A matéria foi mal-recebida entre a comunidade “leftie”. A redação de Time recebeu várias cartas criticando o texto, acusando-o de preconceituoso contra os canhotos de propagar lugares-comuns sobre essas pessoas. Provavelmente, a maioria dos autores das missivas encaminhadas à revista era formada por canhotos que se sentiram atingidos pela reportagem, dizendo que o texto apenas disseminava uma visão errônea sobre o canhotismo e prejudicava a imagem dos “lefties”.

Na semana seguinte, a revista publicou algumas das correspondências em sua seção de cartas, que reclamavam contra a visão distorcida e preconceituosa de quem havia escrito a reportagem. Abaixo dessas cartas raivosas, a resposta da revista era uma fotografia do jornalista que tinha sido autor do texto: ele aparecia vestido para jogar tênis.
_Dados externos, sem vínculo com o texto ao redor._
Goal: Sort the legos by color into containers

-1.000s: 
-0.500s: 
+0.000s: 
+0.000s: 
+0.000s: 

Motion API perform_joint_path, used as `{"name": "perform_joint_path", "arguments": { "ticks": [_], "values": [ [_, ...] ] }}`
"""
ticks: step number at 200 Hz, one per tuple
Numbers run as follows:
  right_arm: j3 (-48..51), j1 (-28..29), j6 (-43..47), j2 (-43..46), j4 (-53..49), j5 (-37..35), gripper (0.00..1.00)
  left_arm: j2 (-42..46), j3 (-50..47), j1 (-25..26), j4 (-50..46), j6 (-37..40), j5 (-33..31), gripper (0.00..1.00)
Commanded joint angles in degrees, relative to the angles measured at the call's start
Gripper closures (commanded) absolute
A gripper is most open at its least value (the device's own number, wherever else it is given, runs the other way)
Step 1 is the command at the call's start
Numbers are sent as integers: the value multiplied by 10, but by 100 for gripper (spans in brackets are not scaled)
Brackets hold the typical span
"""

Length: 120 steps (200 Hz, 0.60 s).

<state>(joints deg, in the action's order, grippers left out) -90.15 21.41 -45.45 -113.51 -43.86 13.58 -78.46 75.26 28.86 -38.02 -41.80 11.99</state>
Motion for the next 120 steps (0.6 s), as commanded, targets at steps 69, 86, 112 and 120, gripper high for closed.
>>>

Com um detalhe: a raquete repousava na mão esquerda do repórter – uma maneira sutil de dizer que o autor da matéria era canhoto..

Alguns anos atrás, quando dirigia a revista Época, confesso que tinha um prazer secreto: falar mal do presidente da Câmara, cargo ocupado pelo deputado Severino Cavalcanti. Político folclórico e muito prolífico em falar coisas sem pé nem cabeça, Cavalcanti era uma vítima perfeita, não só por conta das idiotices que falava, mas também pela enorme quantidade semanal de sandices que saíam de sua boca.

Depois de publicar uma reportagem de capa sobre esse político, recebemos inúmeras cartas. Todas criticavam o texto que havia publicado na seção “Carta ao Leitor”. Para esses leitores, a minha visão era errada e cheia de preconceitos contra um nordestino, como Cavalcanti. “Visão típica de um paulistano dos Jardins”, escreveu um dos críticos.

Lembrei-me daquela matéria sobre os personagens canhotos e da foto do jornalista segurando uma raquete com a mão esquerda. Publicamos algumas cartas que acusavam o signatário de preconceito contra nordestinos. Abaixo de quatro cartas que repetiam essa ladainha (que minha implicância com Severino era prejulgamento de sulista), publiquei o seguinte: “Aluizio Falcão Filho, diretor de redação de ÉPOCA, nasceu na maternidade do Derby, em Recife, Pernambuco”.